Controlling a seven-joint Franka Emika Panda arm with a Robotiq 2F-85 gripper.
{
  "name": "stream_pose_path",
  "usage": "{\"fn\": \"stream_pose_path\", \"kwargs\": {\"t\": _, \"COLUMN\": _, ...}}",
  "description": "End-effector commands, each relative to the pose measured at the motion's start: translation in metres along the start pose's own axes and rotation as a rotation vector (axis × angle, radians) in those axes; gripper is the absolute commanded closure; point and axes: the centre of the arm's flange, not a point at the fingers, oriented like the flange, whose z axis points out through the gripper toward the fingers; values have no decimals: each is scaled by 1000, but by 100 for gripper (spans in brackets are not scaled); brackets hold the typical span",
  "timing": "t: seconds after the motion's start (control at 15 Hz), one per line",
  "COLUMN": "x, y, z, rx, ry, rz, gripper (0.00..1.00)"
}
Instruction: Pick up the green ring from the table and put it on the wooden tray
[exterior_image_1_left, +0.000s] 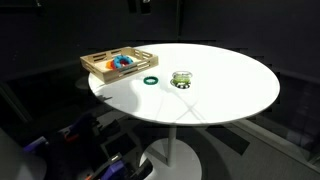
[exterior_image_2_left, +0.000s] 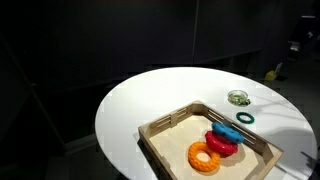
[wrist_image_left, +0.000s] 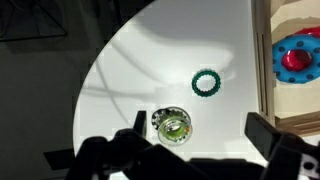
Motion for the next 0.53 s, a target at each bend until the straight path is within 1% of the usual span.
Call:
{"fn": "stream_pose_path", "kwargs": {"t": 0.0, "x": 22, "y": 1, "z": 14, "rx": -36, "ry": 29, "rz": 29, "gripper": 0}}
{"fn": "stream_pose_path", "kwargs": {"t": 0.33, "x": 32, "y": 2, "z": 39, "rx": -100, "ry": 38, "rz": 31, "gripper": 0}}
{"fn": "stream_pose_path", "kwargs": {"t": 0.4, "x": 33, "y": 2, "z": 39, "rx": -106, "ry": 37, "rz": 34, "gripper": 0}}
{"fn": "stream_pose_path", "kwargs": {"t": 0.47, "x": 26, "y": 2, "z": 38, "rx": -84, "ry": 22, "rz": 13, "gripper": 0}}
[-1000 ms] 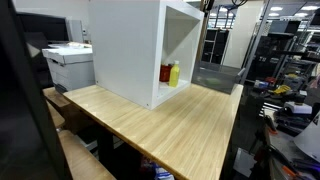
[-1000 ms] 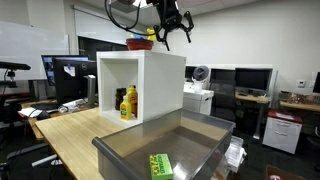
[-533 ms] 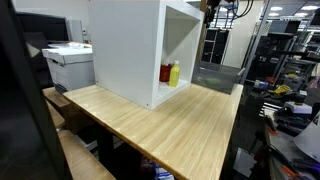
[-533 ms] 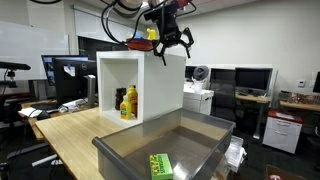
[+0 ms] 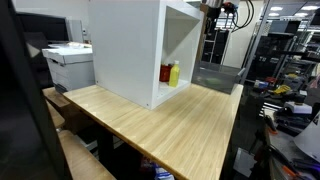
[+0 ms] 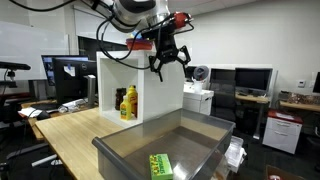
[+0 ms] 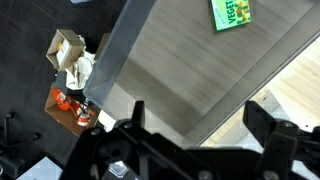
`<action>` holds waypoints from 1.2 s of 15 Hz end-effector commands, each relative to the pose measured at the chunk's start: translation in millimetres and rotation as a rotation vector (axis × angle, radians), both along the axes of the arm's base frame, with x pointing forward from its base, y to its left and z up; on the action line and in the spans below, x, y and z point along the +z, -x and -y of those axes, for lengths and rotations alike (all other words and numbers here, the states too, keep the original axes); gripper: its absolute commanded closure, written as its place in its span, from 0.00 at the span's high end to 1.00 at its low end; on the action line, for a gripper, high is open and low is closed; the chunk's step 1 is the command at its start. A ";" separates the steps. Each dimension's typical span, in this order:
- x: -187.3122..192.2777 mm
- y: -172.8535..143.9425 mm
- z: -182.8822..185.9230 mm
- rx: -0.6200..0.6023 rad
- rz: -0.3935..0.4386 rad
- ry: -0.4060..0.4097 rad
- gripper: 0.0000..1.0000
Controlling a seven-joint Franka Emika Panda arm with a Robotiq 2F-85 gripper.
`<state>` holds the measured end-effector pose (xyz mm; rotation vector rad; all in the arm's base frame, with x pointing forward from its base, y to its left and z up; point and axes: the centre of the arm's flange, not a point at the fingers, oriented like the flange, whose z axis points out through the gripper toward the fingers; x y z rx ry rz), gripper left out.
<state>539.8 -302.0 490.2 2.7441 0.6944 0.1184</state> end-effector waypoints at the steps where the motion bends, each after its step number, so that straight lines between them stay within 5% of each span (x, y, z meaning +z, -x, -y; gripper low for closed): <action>1: -20.4 20.8 -4.4 0.013 0.021 0.027 1.00; 5: -45.8 30.3 -5.2 0.040 0.067 0.029 1.00; 18: -91.4 62.8 5.4 -0.014 -0.002 -0.032 1.00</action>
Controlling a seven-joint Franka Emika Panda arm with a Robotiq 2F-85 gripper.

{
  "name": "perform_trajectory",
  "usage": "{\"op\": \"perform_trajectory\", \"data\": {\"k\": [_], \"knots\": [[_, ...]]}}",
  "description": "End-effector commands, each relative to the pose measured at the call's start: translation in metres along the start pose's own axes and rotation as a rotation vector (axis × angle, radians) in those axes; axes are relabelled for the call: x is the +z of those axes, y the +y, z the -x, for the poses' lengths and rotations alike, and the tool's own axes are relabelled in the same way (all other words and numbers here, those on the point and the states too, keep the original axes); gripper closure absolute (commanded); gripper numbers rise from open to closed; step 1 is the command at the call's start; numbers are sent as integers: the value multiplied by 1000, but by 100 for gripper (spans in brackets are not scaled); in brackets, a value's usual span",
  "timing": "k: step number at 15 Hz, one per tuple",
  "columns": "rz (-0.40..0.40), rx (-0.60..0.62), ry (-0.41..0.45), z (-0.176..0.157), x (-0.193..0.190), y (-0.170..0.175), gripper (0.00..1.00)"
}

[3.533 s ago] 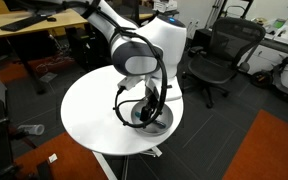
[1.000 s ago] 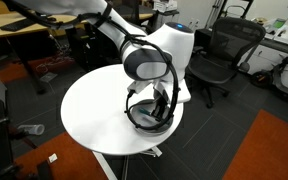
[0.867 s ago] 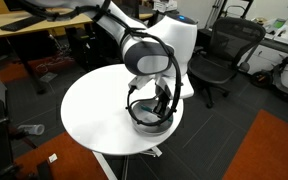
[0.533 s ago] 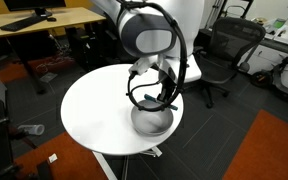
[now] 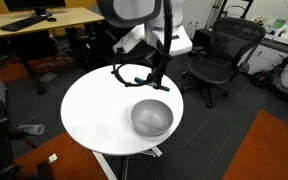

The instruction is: Put the marker on the table

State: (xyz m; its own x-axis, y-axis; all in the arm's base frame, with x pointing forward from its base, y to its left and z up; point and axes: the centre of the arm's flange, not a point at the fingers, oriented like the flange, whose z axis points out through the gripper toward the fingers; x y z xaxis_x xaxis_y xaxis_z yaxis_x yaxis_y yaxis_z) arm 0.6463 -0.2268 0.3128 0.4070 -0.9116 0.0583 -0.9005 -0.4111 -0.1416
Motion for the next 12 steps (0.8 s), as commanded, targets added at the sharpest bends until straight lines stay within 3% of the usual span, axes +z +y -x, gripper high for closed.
{"op": "perform_trajectory", "data": {"k": [1, 7, 12], "knots": [[-29, -46, -31, 51, -23, 13, 95], [-22, -96, -54, 121, -20, -3, 95], [-30, -77, 1, 169, -4, -26, 95]]}}
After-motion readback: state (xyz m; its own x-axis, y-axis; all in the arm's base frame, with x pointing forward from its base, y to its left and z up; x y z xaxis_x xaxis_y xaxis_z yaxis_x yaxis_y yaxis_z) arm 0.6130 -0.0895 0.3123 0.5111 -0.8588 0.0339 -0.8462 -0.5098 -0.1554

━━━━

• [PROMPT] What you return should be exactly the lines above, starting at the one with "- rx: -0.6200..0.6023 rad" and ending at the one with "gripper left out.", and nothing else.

• [TASK RESULT]
- rx: -0.6200..0.6023 rad
- rz: -0.3935..0.4386 rad
- ry: -0.4060..0.4097 rad
- gripper: 0.0000..1.0000
Controlling a seven-joint Franka Emika Panda arm with a Robotiq 2F-85 gripper.
`<state>` holds the measured end-effector pose (xyz mm; rotation vector rad; all in the arm's base frame, with x pointing forward from its base, y to its left and z up; point and axes: the centre of the arm's flange, not a point at the fingers, oriented like the flange, whose z axis points out through the gripper toward the fingers; x y z rx ry rz), gripper left out.

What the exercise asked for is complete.